Erwartungen der Berliner Kandidaten

Von Joachim Nawrocki

Berlin, im März

Weil die Genossen ihrer Sache zu sicher waren, bangen sie nun um ihren Sieg in Berlin. „Die Siegeszuversicht wirkt sich negativ auf die Mobilisierung der SPD-Wähler aus“, schreibt das Parteiblatt Berliner Stimme. Nach Einschätzung der Sozialdemokraten sind 98 Prozent der potentiellen CDU-Wähler „mobilisiert“, aber nur 88 Prozent der SPD-Anhänger. Das könnte bedeuten, daß der SPD vier Prozent der Stimmen verlorengehen, weil ihre Anhänger meinen, die Wahl Sei schon gewonnen.
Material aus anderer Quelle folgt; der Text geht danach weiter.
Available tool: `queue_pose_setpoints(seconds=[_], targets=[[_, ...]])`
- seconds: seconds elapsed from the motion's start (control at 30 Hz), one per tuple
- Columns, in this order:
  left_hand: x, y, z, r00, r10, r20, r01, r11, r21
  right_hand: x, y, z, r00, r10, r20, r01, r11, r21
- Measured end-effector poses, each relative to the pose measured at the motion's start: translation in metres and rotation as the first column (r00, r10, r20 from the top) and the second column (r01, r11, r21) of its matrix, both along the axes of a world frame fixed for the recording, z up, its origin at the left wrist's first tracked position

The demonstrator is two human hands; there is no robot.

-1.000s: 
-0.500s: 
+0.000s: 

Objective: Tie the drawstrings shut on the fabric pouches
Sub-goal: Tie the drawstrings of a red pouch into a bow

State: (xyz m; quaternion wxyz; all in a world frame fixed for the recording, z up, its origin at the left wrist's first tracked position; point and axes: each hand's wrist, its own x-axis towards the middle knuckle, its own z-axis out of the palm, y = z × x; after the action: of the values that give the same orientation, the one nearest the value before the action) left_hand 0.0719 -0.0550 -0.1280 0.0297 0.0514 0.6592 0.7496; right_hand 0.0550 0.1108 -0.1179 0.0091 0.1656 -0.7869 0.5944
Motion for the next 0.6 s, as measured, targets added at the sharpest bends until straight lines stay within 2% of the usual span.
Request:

Darum hat die SPD schnell noch einmal ihren Wahlkampf angekurbelt und die Taktik variiert. Von den Wählern, die sich bei früheren Umfragen noch unentschieden zeigten, scheinen überdurchschnittlich viele der CDU zuzuneigen. Richard von Weizsäcker, der neue Spitzenmann der Union, ist bei den Berlinern spät, aber nicht zu spät angekommen. Als in einer Fernsehdiskussion der Regierende Bürgermeister Stobbe, beeindruckt von den jüngsten Umfrage-Ergebnissen, seinen Gegner hart anging, schlug der sonst so verbindliche Weizsäcker bissig zurück. Stobbe: „Wie antwortet man auf bestimmte Maßnahmen der DDR? Da sagen Sie, Sie sind gegen Retorsionen. Herr Lummer verlangt das jeden dritten Tag! Also, wie soll das gehen, Herr von Weizsäcker?“ Weizsäcker: „Ein bißchen sachlicher, ja! Das hat ja so wirklich gar keinen Sinn.“

Zum Schluß wird es also doch noch spannend. Billigt man der kommunistischen SEW etwa zwei Prozent, den Grünen Listen vier Prozent und den übrigen Splitterparteien noch ein Prozent zu, dann fallen sieben Prozent durch den Rost der Fünf-Prozent-Klausel. Angenommen, die FDP würde wie bei den letzten Wahlen ungefähr sieben Prozent erhalten, dann teilten sich die großen Konkurrenten die restlichen 86 Prozent. Die CDU müßte dann mindestens 46,5 Prozent bekommen, also ihr Rekordergebnis von 1975 um 2,6 Prozent übertreffen, um die Regierung stellen zu können. Wenn die SPD ihr bisher schlechtestes Wahlergebnis von 1975 mit 42,6 Prozent auch nur knapp halten kann, wird die CDU in der Opposition bleiben. Die Frage ist, wohin die 3,4 Prozent Stimmen wandern, die der rechtsgewirkte Bund Freies Deutschland (BFD) 1975 erhalten hat. Der BFD kandidiert nicht mehr und wirbt in Anzeigen massiv für Weizsäcker. Die SPD beruhigt sich damit, daß die meisten Wähler dieser Gruppierung eigentlich doch Sozis vom rechten Flügel gewesen seien, die nun zur Mutterpartei zurückkehren würden.